Risale-i Nur mesleğine sadakat ve savrulma

Ahir zamanın peygamber varisi olan Üstadımız Bediüzzaman, Kur'an'ın bu asra bakan mesajını, telif ettiği Risale-i Nur Külliyatıyla ortaya koymuş, Müslümanların ve bilhassa Nur Talebelerinin imanî, içtimaî ve siyasî sahada nasıl bir yol izleyeceklerini gösteren ölçüleri açıkça beyan etmiştir.Üstad, Münazarat ve Divan-ı Harbî Örfî, Sûnuhat ve Emirdağ Lahikası adlı eserlerinde demokrasî manasındaki meşrutiyete taraftar olduğunu; baskı, zulüm, tahakküm, insanlığın mahisi olan istibdada ve 1 riyaset-i şahsiyyeye (Bütün yetkilerin bir kişiye devredildiği yönetim şekline) karşı olduğunu açıkça belirtmiştir.2 O, ayrıca Eski Said, Yeni Said ve Üçüncü Said hayat devrelerinde demokrasiyi ve hürriyetleri ülkede tesis etmeyi gaye edinen Ahrardemokratlara destek vermiş,3 dindar kimlikli, ancak demokrat olmayan siyasîlere iltifat etmemiştir.4 Hakikat-i hal böyle iken, Nur Talebesi bazı gruplardan, işaret edilen Risale-i Nur ölçülerine ve Üstadın tatbikatına zıt bir çizgide yürüyen, dinî değerleri siyasete alet ederek ona çok zarar veren cereyana kapılarak, onlara destek bildirileri yayınlamaya devam ettikleri görülmektedir. Vatandaşlarının bir kısmı uyanarak, yaptıkları hak ve hürriyetleri ihlâl, zulüm ve kanunsuz işleri sebebiyle hâkim siyasîlerden desteklerini çektikleri günümüzde bu grupların hâlâ aynı siyasîleri desteklemeleri çok acıdır.
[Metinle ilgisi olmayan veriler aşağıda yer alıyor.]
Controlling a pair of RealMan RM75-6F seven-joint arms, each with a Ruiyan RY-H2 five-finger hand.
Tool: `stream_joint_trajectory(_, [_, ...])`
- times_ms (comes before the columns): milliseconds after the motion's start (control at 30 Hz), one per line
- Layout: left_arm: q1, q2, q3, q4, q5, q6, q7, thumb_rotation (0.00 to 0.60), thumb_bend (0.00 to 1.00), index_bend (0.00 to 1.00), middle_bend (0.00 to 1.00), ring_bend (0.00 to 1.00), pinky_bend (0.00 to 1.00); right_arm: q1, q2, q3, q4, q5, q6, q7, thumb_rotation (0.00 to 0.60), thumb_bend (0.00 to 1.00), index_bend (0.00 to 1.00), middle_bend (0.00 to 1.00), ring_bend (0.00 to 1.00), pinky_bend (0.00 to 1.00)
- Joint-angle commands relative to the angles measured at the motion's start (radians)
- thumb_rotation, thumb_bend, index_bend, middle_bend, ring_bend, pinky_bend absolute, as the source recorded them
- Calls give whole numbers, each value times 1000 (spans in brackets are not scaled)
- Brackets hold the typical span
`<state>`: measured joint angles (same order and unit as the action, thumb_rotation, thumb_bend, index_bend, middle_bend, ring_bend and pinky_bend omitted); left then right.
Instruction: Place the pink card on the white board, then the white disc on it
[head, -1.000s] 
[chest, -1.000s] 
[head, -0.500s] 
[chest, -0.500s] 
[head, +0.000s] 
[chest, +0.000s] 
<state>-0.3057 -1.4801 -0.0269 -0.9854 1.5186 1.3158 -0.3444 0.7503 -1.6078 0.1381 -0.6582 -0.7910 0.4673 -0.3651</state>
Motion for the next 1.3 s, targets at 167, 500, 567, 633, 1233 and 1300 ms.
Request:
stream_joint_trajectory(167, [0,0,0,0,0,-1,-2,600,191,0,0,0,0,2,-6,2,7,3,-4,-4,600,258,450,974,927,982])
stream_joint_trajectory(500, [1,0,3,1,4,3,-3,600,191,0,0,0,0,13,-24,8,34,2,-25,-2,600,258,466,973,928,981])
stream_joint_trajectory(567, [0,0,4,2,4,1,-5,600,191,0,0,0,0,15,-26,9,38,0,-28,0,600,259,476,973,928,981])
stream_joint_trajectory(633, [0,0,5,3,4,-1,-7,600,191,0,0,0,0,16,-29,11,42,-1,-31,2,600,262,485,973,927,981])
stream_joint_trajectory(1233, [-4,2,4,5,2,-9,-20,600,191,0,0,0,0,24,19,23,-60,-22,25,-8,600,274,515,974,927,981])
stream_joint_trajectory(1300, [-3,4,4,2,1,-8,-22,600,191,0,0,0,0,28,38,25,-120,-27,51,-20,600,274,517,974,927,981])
Üstad, bir yerde insanların çoğunun zalim şahısların icraatlarına fiilen veya iltizamen sessiz kalarak ya da iltihaken müdafaa ederek taraftar olmasıyla, umumî müsibete sebep olacaklarını beyan etmektedir.5 Üstad Risale-i Nur'da, ehl-i tahkik, hakperest olmayı, yanlışı, zulmü en yakınımız tarafından yapılsa dahi ona karşı çıkmayı, mihenge vurmayı emreder. 6 Ehl-i tahkik olmayan insanların, propagandalara kapılarak hâkim siyasîlere destek vermeleri mazur karşılanabilir.